Abstract
Given a degree set D = {a 1 < a 2 < … < a n } of non-negative integers, the minimum number of vertices in any tree realizing the set D is known [11]. In this paper, we study the number of vertices and multiplicity of distinct degrees as parameters of tree realizations of degree sets. We explore this in the context of both directed and undirected trees and asymmetric directed graphs. We show a tight lower bound on the maximum multiplicity needed for any tree realization of a degree set. For the directed trees, we study two natural notions of realizability by directed graphs and show tight lower bounds on the number of vertices needed to realize any degree set. For asymmetric graphs, if μ A (D) denotes the minimum number of vertices needed to realize any degree set, we show that a 1 + a n + 1 ≤ μ A (D) ≤ a n − 1 + a n + 1. We also derive sufficiency conditions on a i ’s under which the lower bound is achieved.
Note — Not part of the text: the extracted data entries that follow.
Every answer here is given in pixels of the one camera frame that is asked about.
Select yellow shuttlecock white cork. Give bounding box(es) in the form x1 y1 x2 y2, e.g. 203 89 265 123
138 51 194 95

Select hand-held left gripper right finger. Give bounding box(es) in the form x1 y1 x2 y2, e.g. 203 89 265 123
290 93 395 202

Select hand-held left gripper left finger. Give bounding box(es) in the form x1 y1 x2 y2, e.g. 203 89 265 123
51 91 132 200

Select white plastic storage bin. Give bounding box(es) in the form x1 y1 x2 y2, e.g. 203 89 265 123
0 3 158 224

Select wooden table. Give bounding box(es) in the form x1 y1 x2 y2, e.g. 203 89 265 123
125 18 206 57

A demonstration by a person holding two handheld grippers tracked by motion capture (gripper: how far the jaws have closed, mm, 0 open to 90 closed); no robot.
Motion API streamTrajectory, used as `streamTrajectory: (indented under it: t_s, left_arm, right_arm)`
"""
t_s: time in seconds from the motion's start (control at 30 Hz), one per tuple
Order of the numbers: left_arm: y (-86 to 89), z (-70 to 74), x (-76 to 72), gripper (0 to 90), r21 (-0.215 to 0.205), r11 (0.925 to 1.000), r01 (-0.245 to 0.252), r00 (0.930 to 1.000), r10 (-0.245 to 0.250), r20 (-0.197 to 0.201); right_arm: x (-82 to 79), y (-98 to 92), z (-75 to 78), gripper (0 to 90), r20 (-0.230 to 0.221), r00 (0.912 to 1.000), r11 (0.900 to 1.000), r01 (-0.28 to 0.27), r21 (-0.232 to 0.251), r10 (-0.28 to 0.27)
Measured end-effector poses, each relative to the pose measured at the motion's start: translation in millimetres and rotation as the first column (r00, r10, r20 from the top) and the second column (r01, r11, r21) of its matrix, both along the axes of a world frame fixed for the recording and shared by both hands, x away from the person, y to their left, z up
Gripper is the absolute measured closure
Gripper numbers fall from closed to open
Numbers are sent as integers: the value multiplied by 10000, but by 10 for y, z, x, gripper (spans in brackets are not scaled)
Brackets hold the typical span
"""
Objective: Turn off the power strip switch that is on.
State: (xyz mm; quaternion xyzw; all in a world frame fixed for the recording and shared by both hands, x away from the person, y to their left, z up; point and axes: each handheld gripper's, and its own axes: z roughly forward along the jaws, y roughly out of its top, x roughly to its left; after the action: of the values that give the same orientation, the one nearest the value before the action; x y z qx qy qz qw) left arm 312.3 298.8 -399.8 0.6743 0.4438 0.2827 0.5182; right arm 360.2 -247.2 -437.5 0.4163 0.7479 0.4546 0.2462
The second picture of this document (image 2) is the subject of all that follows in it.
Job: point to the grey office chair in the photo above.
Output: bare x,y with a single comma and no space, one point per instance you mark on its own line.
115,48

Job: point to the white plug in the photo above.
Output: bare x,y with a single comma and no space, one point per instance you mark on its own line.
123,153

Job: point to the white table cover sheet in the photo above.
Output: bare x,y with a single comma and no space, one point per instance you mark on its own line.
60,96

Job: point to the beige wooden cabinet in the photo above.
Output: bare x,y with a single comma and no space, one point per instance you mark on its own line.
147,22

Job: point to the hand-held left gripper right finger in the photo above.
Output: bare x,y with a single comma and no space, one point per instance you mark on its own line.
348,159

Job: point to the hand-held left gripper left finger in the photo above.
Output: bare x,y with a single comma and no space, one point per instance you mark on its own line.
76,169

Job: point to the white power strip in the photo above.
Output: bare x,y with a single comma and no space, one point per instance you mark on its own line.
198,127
We study the following related algorithmic questions. (1) Given a degree set D and a non-negative integer r (as 1r), test whether the set D can be realized by a tree of exactly μ T (D) + r number of vertices. We show that the problem is fixed parameter tractable under two natural parameterizations of |D| and r. We also study the variant of the problem : (2) Given a tree T, and a non-negative integer r (in unary), test whether there exists another tree T′ such that T′ has exactly r more vertices than T and has the same degree set as T. We study the complexity of the problem in the case of directed trees as well.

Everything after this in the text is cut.